Data excerpts:
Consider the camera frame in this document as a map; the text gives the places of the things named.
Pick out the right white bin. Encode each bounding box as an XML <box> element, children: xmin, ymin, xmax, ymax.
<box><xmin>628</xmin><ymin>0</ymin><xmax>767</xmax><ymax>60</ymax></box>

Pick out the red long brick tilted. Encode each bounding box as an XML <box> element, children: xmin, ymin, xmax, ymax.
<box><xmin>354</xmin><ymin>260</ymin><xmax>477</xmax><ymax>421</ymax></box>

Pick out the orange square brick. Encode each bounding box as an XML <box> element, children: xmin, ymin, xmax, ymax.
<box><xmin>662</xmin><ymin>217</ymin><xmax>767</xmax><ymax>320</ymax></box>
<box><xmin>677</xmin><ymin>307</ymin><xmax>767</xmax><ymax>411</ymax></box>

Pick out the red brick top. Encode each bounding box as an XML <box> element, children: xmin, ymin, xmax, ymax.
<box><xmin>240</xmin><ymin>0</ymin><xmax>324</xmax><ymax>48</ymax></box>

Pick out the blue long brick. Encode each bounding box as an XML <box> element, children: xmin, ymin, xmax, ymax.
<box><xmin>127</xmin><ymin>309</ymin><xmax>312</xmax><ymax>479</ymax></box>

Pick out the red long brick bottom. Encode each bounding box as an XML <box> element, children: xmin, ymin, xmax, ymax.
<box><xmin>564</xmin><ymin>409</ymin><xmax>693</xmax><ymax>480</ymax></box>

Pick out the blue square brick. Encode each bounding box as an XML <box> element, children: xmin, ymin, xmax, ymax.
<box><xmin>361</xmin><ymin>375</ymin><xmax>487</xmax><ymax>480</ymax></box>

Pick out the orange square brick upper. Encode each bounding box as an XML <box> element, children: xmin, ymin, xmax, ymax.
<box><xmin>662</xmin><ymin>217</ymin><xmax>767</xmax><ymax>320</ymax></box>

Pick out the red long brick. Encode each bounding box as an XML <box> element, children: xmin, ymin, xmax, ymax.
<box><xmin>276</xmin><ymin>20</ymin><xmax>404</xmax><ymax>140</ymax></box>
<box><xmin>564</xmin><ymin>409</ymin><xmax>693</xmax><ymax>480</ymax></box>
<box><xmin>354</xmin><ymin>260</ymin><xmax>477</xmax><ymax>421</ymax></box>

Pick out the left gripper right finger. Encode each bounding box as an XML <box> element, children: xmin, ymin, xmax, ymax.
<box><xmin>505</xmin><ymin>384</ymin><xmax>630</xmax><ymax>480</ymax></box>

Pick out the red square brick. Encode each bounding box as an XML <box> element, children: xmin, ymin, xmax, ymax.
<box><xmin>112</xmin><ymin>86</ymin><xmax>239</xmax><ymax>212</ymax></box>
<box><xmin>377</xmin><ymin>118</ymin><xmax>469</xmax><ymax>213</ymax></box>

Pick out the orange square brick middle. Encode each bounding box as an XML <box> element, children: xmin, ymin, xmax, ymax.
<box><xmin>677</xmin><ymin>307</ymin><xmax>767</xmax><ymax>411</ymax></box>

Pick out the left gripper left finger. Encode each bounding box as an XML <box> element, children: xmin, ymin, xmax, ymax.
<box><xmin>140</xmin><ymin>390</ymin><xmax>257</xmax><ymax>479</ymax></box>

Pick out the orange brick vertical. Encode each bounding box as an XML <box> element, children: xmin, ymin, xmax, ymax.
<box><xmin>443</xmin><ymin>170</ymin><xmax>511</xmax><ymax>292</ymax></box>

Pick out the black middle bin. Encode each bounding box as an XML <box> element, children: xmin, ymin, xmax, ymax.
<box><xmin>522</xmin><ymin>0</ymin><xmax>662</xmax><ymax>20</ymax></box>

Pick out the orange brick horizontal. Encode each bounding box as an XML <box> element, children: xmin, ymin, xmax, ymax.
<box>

WHAT YOU HAVE TO DO: Among the entries above, identify all lines with "orange" and copy them.

ANSWER FOR THE TASK:
Pick out the orange square brick. Encode each bounding box as an XML <box> element, children: xmin, ymin, xmax, ymax.
Pick out the orange square brick upper. Encode each bounding box as an XML <box> element, children: xmin, ymin, xmax, ymax.
Pick out the orange square brick middle. Encode each bounding box as an XML <box> element, children: xmin, ymin, xmax, ymax.
Pick out the orange brick vertical. Encode each bounding box as an XML <box> element, children: xmin, ymin, xmax, ymax.
Pick out the orange brick horizontal. Encode each bounding box as an XML <box> element, children: xmin, ymin, xmax, ymax.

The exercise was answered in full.